Re: BGI-spec 1.4

Guido.van.Rossum@cwi.nl
Tue, 5 Jul 1994 06:13:42 +0200

> The design is somewhat inspired by the Plan 9 file system, and to a lesser
> extent, the extension system used for the System V.4 name resolution library.

Sure... Now tell me how you are planning to implement this. Suppose
I'm using SVR4 style dynamic linking of libraries, and I want to mount
an extension at /cwi/people/ -- where do I put my .so file, and how do
I tell the server that it's there? (As an aside, can I tell the
server to load a new version of the .so file without bringing it
down?) Note that I'm not cynical -- I just like to know.

> A request for "/pictures/simon.gif" would be handled by picture_handler, as
> would a request for "/pictures/simon.jpeg". However, a request for
> "/pictures/office-scene" would invoke the videopix_handler.
> However, asking for "/picture" would invoke the file_handler.

Is this done on a pathname component basis, or on string comparison?
If I had a directory named /pictures-huge/, would it be served by the
picture_handler or by file_handker? (I hope the latter, but somehow
your example doesn't makle this clear -- especially since it
explicitly shows the reverse case.)

> The value returned should either be 0, indicating that a problem
> occured

Who's responsible for logging an error in this case? I'd like to be
able to pass an error string on to the client that's unfortunate
enough to be hit by this, even if the init routine can log its own
error in the error_log file.

> int <module>_umount(char* mount_point, void* cookie)
>
> This function should remove the handler from the indicated mount point,
> and free up any memory allocated for the cookie.

Surely the cookie contains the mount point, so the mount_point
argument is redundant. Also maybe rename to <module>_unmount (no need
to copy UNIX naming craziness) or <module>_cleanup (the mount metaphor
isn't too strong I'd say, and you don't call the _init function
<module>_mount).

> uri: The uri passed for this request. All hex escapes will be replaced
> by the corresponding characters before this routine is called.

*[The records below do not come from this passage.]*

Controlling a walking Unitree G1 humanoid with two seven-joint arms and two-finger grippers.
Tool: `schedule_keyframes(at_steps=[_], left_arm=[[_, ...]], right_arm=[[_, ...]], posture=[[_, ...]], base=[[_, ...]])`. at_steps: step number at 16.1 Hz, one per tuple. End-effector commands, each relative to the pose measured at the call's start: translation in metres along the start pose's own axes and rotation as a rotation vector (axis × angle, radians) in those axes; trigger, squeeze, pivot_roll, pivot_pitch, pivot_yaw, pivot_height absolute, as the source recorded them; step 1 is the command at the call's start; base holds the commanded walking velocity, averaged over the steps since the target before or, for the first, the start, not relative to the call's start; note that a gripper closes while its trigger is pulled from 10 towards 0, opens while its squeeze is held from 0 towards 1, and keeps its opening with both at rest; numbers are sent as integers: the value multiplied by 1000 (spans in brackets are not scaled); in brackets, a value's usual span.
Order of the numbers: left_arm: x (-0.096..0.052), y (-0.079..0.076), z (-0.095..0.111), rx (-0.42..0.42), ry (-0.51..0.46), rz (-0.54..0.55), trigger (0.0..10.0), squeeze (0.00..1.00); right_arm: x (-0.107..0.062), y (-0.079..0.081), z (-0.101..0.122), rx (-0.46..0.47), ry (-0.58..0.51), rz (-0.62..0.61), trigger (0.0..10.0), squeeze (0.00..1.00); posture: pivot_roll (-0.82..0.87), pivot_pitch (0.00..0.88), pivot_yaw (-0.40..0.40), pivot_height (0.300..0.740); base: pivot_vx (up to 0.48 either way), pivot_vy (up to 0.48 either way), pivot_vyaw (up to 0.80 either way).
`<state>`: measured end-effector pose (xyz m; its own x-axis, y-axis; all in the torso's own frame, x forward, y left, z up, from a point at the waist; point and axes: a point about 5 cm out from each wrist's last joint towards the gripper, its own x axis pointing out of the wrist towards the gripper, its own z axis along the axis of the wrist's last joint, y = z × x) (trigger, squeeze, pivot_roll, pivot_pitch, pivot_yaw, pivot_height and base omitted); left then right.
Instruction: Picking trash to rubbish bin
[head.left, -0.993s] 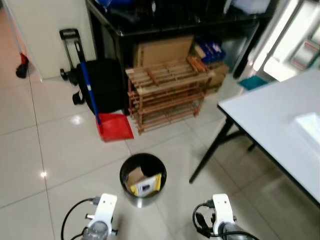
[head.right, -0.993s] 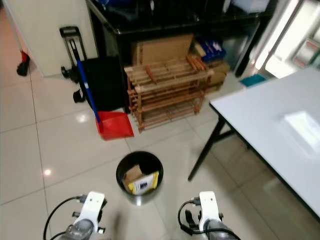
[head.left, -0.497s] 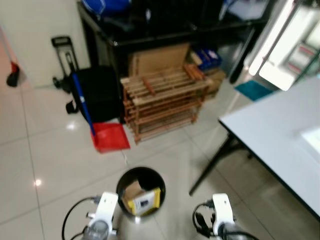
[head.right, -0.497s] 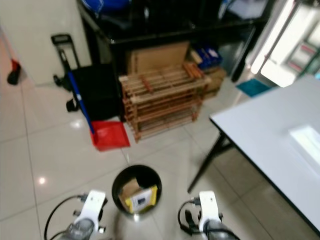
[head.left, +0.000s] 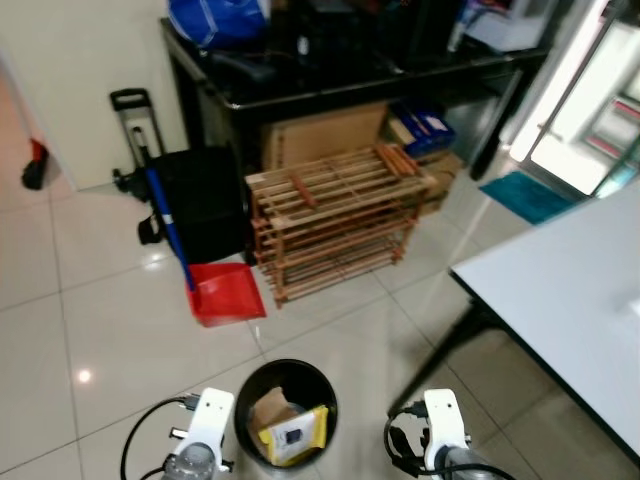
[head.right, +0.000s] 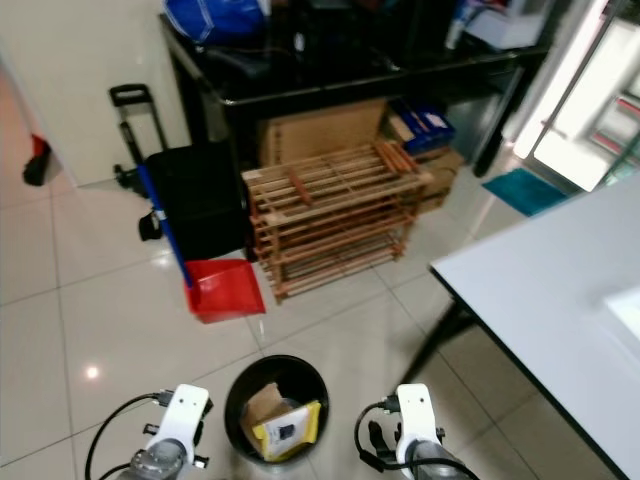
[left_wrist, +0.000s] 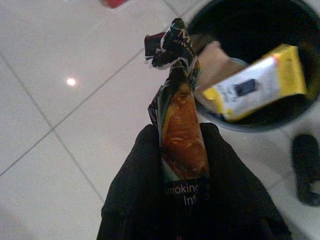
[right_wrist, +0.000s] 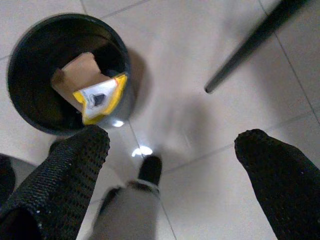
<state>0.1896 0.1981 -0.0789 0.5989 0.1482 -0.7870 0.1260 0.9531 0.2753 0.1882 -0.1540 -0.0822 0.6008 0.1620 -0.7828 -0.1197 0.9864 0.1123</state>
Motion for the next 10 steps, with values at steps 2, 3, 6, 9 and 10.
schedule_keyframes(at_steps=[2, 3, 6, 9, 10], left_arm=[[0, 2, 1, 0, -2, 3, 10000, 0], [0, 2, 2, -2, -5, 4, 10000, 0], [1, 1, 4, -13, -16, 0, 10000, 0], [2, 1, 14, -30, -42, -11, 10000, 0], [3, -1, 23, -55, -61, -28, 10000, 0]], right_arm=[[1, 4, 1, 8, 0, 8, 10000, 0], [1, 4, 1, 9, 0, 8, 10000, 0], [1, 3, 2, 11, -3, 10, 10000, 0], [2, 6, 6, -1, -3, 68, 10000, 0], [3, 9, 12, -13, -16, 119, 10000, 0]], posture=[[20, 81, -85, 740], [19, 82, -85, 740], [15, 97, -87, 740], [8, 110, -88, 740], [-1, 119, -91, 740]], base=[[332, 0, 0], [285, 0, 0], [0, 0, 0], [0, 0, 0], [0, 0, 0]])
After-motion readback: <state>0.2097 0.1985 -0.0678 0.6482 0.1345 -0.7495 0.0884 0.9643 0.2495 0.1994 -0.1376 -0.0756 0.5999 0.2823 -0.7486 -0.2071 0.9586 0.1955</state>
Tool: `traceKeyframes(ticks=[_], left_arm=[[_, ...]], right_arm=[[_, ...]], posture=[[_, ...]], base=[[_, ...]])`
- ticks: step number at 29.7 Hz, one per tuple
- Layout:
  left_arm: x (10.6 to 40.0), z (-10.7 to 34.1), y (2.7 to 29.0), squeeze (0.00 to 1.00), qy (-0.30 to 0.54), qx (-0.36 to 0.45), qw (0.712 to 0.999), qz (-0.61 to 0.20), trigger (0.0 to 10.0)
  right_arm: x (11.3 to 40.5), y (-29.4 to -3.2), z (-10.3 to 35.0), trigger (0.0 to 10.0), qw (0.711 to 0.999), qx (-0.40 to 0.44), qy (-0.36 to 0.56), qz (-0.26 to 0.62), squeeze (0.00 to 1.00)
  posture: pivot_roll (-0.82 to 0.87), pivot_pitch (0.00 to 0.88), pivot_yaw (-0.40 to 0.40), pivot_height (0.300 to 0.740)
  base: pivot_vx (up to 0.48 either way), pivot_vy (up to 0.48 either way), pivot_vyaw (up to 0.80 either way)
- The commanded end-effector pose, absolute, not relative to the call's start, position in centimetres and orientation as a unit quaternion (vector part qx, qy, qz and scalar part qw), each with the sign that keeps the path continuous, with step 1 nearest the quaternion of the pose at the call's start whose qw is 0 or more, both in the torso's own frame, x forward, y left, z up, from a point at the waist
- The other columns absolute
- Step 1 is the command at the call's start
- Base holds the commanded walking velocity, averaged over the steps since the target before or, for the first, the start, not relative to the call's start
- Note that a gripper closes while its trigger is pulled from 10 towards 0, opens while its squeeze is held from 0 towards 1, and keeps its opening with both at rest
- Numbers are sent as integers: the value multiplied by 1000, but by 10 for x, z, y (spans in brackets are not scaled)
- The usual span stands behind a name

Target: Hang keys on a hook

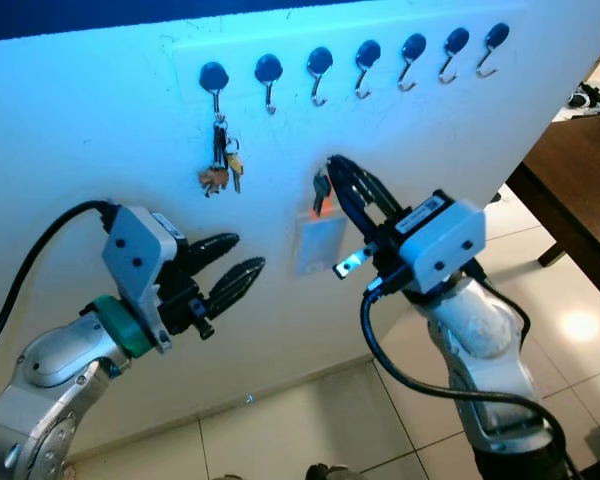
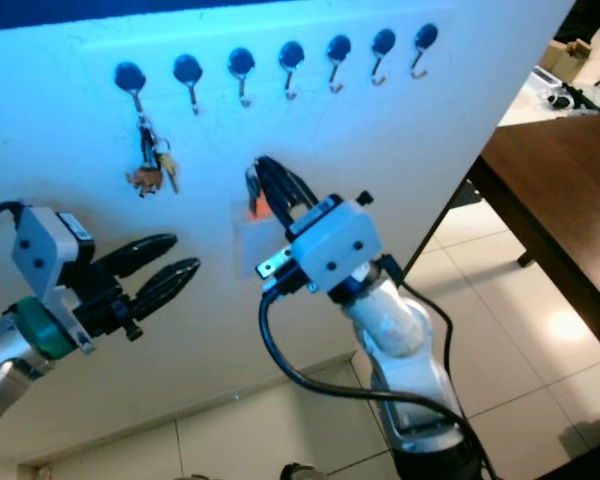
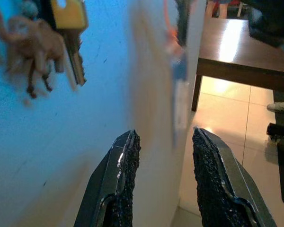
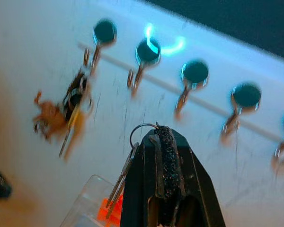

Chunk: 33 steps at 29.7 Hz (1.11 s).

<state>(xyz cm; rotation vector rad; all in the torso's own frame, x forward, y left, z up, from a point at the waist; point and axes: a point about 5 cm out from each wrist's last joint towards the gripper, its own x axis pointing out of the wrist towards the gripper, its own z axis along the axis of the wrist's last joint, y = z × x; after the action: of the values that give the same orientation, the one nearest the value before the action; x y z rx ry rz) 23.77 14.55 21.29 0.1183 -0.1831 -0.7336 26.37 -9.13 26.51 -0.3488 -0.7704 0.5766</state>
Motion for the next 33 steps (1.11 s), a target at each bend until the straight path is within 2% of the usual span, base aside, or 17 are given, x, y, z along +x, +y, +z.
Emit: traceKeyframes(ticks=[1,7,10,24,33], left_arm=[[241,208,141,0,-87,61,926,-361,10000],[243,209,138,0,-90,60,927,-360,10000],[242,208,138,0,-89,55,930,-352,10000],[244,208,136,0,-94,52,931,-349,10000],[244,208,136,0,-96,48,933,-344,10000]], right_arm=[[268,-80,280,10000,855,-162,-402,285,0],[273,-70,299,10000,839,-153,-438,285,0],[276,-63,316,10000,827,-151,-477,255,0],[286,-51,317,10000,821,-150,-477,275,0],[285,-40,307,10000,811,-156,-463,322,0]], posture=[[32,74,64,740],[39,73,62,740],[46,73,57,740],[55,72,52,740],[64,76,46,740]], base=[[0,0,0],[0,0,0],[0,0,0],[0,0,0],[0,0,0]])
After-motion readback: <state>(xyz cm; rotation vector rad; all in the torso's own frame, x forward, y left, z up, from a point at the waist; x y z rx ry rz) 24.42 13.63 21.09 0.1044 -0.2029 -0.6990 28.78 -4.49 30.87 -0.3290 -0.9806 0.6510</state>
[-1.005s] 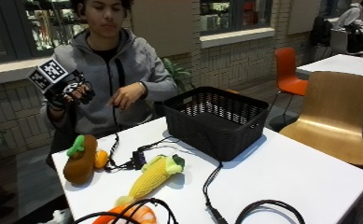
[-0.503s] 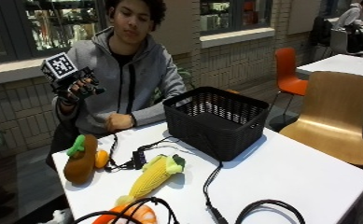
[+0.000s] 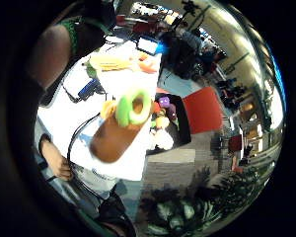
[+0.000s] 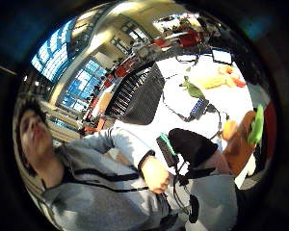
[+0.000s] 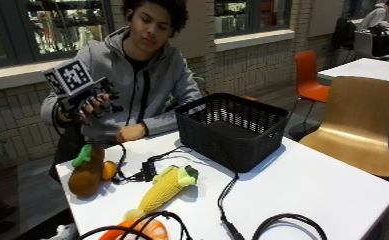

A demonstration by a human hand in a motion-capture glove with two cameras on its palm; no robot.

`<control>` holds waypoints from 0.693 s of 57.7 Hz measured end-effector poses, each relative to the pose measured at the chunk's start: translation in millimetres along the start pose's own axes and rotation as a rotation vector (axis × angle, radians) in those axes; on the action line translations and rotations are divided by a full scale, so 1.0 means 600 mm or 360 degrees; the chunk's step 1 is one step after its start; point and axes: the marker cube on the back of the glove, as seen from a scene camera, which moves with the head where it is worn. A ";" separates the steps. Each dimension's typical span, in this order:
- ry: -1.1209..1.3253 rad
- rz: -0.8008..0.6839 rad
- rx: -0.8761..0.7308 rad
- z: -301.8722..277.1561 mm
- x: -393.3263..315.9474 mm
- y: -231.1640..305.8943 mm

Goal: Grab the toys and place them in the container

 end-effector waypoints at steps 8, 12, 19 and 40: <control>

I think you will have to leave the hex escapes in. E.g. if a '?'
occurs in a pathname, it should be encoded, but a '?' meaning a search
key should be unencoded. Similarly, Mosaic forms with METHOD=GET use
the form <path>?<name>=<value>&<name>=<value>&... with '=' and '&'
hex-escaped in name and value. You don't want to lost this
distinction!

> version: The version string passed in the request. If no version was passed,
> this string will be set to null.

Just to be sure, this would be "HTTP/1.0" currently, or NULL for HTTP
0.9 GET requests, right?

> buf: This argument is a container for the socket to use for this request
> together with a buffer containing information already read from the
> client.
>
> typdef struct _sockbuf {
> char* buffer; // pointer to start of I/O buffer
> int buf_size; // total size of this buffer
> char* end_of_data; // pointer to character after end of valid data
> // in this buffer.
> char* current_ptr; // pointer to first available character in buffer
> int sock; // the socket
> }

What can I expect to be in the buffer? A random amount of data after
the first line of the request? Can I overwrite the data in the
buffer? (I suppose so, otherwise a pointer and a count would be
sufficient.)

> Result code:
>
> If no errors occur, the handler function should return 0 or 200. If an error
> occurs, the handler should return either 0, or a valid HTTP error code. If
> a status code other than 200 is returned, the server will generate an
> appropriate error message.

I'm sorry, this is totally ambiguous. Does a return value of 0 mean
success or failure? If a handler encounters an error after it has
started writing data to the socket, what should it do? (Since this is
a high performance protocol, that could easily happen!)

> All handler functions must be re-entrant.

Are you planning to use multiple threads, or to call handlers from
signal handlers? Do you provide synchronization primitives (e.g. to
serialize access to the stuff in the *cookie buffer)?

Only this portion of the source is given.